Take every line of the material and reproduce it exactly.

STORED DATA
*** Begin section ***

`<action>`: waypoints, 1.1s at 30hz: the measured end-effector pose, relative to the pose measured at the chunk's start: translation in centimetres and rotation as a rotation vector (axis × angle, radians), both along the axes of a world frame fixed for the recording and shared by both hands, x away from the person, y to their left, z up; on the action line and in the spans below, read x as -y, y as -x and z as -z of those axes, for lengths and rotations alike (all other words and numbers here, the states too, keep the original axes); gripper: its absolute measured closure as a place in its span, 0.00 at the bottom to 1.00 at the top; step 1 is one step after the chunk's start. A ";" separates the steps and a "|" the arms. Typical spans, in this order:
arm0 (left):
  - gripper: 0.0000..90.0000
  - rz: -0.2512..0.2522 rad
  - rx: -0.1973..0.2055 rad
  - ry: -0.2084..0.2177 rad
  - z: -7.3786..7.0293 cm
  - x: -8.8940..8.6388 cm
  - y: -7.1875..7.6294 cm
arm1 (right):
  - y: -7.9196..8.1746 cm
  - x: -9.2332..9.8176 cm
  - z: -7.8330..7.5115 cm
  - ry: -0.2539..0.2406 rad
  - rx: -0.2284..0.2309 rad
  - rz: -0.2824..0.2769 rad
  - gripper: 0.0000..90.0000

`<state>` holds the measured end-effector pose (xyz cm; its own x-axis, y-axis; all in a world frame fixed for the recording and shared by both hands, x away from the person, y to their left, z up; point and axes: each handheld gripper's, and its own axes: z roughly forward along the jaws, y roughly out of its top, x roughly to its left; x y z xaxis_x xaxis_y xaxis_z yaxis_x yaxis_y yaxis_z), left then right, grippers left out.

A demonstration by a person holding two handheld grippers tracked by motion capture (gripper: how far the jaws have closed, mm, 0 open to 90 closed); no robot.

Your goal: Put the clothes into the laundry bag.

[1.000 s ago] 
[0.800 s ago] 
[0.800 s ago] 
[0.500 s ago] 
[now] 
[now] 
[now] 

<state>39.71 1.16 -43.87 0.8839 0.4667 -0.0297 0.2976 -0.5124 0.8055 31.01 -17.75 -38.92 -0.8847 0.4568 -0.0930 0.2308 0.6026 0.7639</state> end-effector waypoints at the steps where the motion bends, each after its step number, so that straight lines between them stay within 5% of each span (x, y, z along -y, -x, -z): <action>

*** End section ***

WRITTEN SOLUTION
`<action>`: waypoints, 1.1s at 30hz: the measured end-effector pose, relative to the pose measured at the chunk's start: translation in centimetres and rotation as a rotation vector (axis × angle, radians), both along the axes of a world frame fixed for the recording and shared by both hands, x away from the person, y to their left, z up; on the action line and in the spans below, read x as -y, y as -x and z as -z of those axes, for lengths and rotations alike (all other words and numbers here, the states too, keep the original axes); gripper: its absolute measured closure as a place in its span, 0.00 at the bottom to 1.00 at the top; step 1 is one step after the chunk's start. A ";" separates the steps and a "|" the arms. Typical spans, in this order:
arm0 (left):
  - gripper: 0.0000..90.0000
  - rz: -0.2512..0.2522 rad
  - rx: -0.1973..0.2055 rad
  - ry: -0.2084..0.2177 rad
  - z: -7.3786..7.0293 cm
  - x: -8.8940..8.6388 cm
  - y: -7.1875..7.6294 cm
arm1 (right):
  - y: -7.9196..8.1746 cm
  - x: -9.2332..9.8176 cm
  - z: -7.8330..7.5115 cm
  - ry: -0.2539..0.2406 rad
  - rx: -0.2284..0.2309 rad
  - rz: -0.2824..0.2769 rad
  - gripper: 0.0000..90.0000

`<state>` holds the measured end-effector pose (xyz cm; its own x-axis, y-axis; all in a world frame fixed for the recording and shared by both hands, x away from the person, y to their left, z up; point and axes: each handheld gripper's, and its own axes: z roughly forward along the jaws, y roughly out of its top, x roughly to its left; x y z xaxis_x xaxis_y xaxis_z yaxis_x yaxis_y yaxis_z), left then right, grippers left out.

A demonstration by a person holding two handheld grippers tracked by motion capture (gripper: how far the jaws have closed, mm, 0 open to 90 closed); no robot.

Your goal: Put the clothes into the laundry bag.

[1.000 s ago] 
[0.800 s ago] 
[0.800 s ago] 
[0.500 s ago] 
[now] 
[now] 
[now] 

<state>39.71 1.16 -43.87 0.8839 0.4667 -0.0297 0.2976 -0.5124 0.8055 31.01 -17.75 -38.92 -0.8847 0.4568 -0.0930 0.2308 0.6026 0.7639</state> end-effector waypoints at the steps where the motion bends, each after its step number, so that straight lines between them stay within 5% of each span (x, y, z along -y, -x, -z): <action>

The answer is complete.